Jon Shlens recently visited from Google and gave a talk about their recent research on improving the search (which I see will be presented as a poster at NIPS this week). In order to extract abstract form, they decided, they must find a way to abstract the concept of each image. There is one really obvious way to do this: use words. Semantic space is rich and very easily trainable (and something Google has ample practice at).

Shlens filters

First, they want a way to do things very quickly. One way to get at the structure of an image is to use different ‘filters’ that represent underlying properties of the image. When moved across an image, the combination of these filters can reconstruct the image and identify what are the important underlying components. Unfortunately, these comparisons go relatively slowly over many, many dot products. Instead, they just choose a few points on the filters to compare (left) which improves performance without a loss of sensitivity.

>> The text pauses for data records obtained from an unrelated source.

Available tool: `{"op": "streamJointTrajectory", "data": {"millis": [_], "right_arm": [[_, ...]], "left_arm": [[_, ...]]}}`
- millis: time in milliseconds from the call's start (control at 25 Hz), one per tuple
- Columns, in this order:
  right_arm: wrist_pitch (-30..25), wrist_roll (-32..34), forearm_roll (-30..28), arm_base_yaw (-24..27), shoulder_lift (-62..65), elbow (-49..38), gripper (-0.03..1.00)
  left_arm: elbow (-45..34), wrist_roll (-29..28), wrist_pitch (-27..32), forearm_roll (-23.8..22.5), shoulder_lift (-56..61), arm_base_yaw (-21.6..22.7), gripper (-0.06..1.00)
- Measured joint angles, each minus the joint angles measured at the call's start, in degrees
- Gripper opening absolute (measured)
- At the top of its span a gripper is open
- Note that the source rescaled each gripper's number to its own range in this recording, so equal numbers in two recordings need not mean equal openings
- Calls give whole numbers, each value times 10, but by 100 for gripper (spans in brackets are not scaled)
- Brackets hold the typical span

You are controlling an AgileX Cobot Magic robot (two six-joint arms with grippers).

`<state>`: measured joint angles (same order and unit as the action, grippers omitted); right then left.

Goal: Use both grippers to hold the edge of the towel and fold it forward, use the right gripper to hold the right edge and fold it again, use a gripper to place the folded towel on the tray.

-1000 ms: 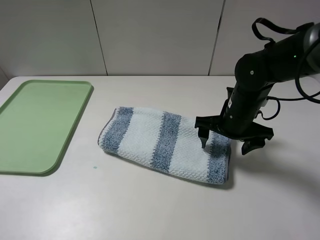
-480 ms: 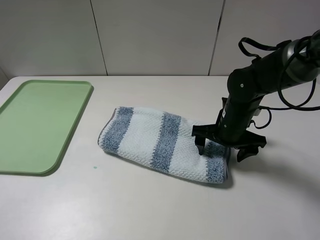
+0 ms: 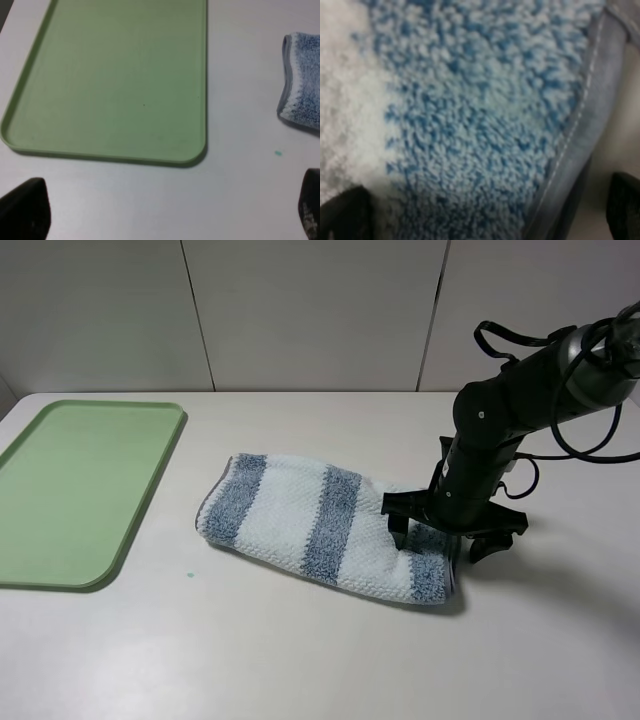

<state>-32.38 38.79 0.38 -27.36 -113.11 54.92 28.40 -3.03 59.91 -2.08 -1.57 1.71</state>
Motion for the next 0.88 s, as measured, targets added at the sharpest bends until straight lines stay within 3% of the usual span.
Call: {"op": "streamJointTrajectory", "data": {"millis": [80, 120, 200, 240, 280, 320, 720, 880], "right_arm": [[4, -1, 4, 1, 0, 0, 94], [8, -3, 8, 0, 0, 1, 83], [22, -7, 20, -3, -2, 3, 49], [30, -10, 29, -5, -3, 4, 27], [33, -11, 32, -6, -3, 5, 13], [34, -12, 32, -6, -4, 5, 9], [34, -13, 24, -6, 7, 3, 9], [3, -13, -4, -3, 37, 1, 9]], "left_arm": [[0, 0, 0, 0, 0, 0, 100], [0, 0, 0, 0, 0, 0, 100], [0, 0, 0, 0, 0, 0, 100], [0, 0, 0, 0, 0, 0, 100], [0, 0, 0, 0, 0, 0, 100], [0, 0, 0, 0, 0, 0, 100], [0, 0, 0, 0, 0, 0, 100], [0, 0, 0, 0, 0, 0, 100]]}}
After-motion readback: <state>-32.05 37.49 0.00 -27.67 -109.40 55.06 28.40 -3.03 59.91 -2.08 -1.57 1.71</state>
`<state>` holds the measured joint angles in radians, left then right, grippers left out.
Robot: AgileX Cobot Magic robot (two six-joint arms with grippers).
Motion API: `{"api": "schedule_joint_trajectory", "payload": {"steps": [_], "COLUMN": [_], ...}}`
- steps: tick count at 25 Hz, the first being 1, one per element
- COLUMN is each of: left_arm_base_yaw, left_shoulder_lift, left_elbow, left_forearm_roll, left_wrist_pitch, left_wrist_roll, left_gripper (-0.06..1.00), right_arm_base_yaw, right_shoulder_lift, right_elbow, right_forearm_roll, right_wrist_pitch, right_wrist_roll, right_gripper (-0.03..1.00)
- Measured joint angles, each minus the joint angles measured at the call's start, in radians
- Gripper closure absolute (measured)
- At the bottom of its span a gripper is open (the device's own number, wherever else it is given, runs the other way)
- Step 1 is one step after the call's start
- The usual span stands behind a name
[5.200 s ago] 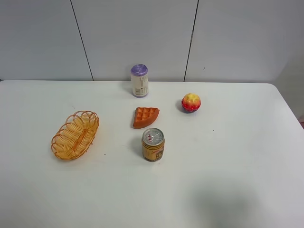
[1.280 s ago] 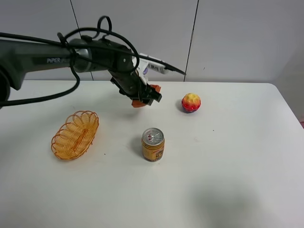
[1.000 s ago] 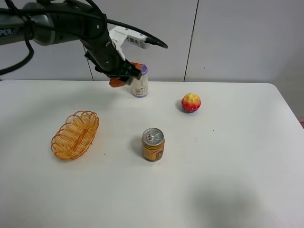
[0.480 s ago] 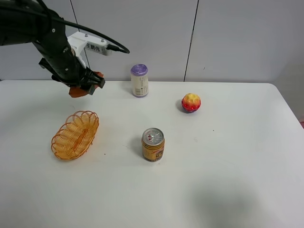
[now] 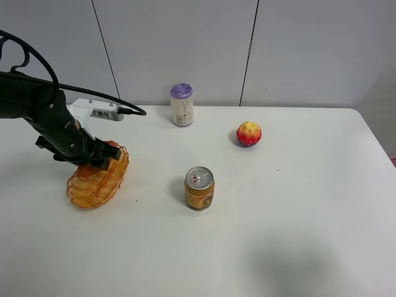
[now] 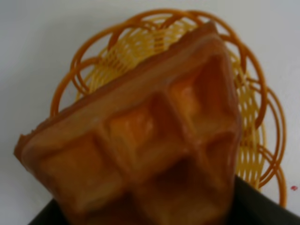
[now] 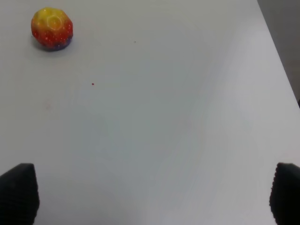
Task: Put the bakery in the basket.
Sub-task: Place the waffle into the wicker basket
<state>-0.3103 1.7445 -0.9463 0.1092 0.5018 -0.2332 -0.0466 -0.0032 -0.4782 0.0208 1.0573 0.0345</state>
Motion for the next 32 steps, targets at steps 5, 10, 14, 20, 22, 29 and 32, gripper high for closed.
{"api": "schedule_joint_trajectory", "payload": {"steps": [5,10,14,20,22,29,32], "left_arm_base_yaw": [0.0,0.0,0.0,0.0,0.0,0.004,0.041], "left_shoulder_lift": [0.0,0.0,0.0,-0.005,-0.017,-0.192,-0.328], "left_elbow": [0.052,0.058,0.058,0.058,0.058,0.058,0.058], "left_forearm_roll": [-0.022,-0.08,-0.084,-0.089,-0.09,-0.093,-0.099], "left_wrist_pitch": [-0.044,-0.057,-0.076,-0.092,-0.103,-0.143,-0.136], "left_wrist_roll": [-0.019,-0.02,0.016,0.11,0.112,0.088,0.086], "left_gripper": [0.39,0.39,0.39,0.06,-0.01,-0.04,-0.04], "right_arm_base_yaw": [0.0,0.0,0.0,0.0,0.0,0.0,0.0], "right_shoulder_lift": [0.0,0.0,0.0,0.0,0.0,0.0,0.0], "right_elbow": [0.0,0.0,0.0,0.0,0.0,0.0,0.0], "right_forearm_roll": [0.0,0.0,0.0,0.0,0.0,0.0,0.0], "right_wrist_pitch": [0.0,0.0,0.0,0.0,0.0,0.0,0.0], "right_wrist_roll": [0.0,0.0,0.0,0.0,0.0,0.0,0.0], "right_gripper": [-0.02,-0.02,-0.02,-0.02,-0.02,-0.02,-0.02]}}
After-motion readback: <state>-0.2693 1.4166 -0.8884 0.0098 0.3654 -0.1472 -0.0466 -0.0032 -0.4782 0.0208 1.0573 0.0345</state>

Once they can do that quickly, they train a deep-learning artificial neural network (ANN) on the images to try to classify them. This does okay. The fancy-pants part is where they also train an ANN on words in Wikipedia. This gives them relationships between all sorts of words and puts the words in an underlying continuous space. Now words have a ‘distance’ between them that tells how similar they are.

ANN guess

By combining the word data with the visual data, they get a ~83% improvement in performance. More importantly, even when the system is wrong it is only kind of wrong. Look at the sample above: on the left are the guesses of the combined semantic-visual engine and on the right is the vision-only guesser. With vision-only, guesses vary widely for the same object: a punching bag, a whistle, a bassoon, and a letter opener may all be long straight objects but they’re not exactly in the same class of things. On the other hand, an English horn, an oboe and a bassoon are pretty similar (good guesses); even a hand is similar in that it is used for an instrument. Clearly the semantic-visual engine can understand the class of object it is looking at even if it can’t get the precise word 100% of the time. This engine does very well on unseen data and scales very well across many labels.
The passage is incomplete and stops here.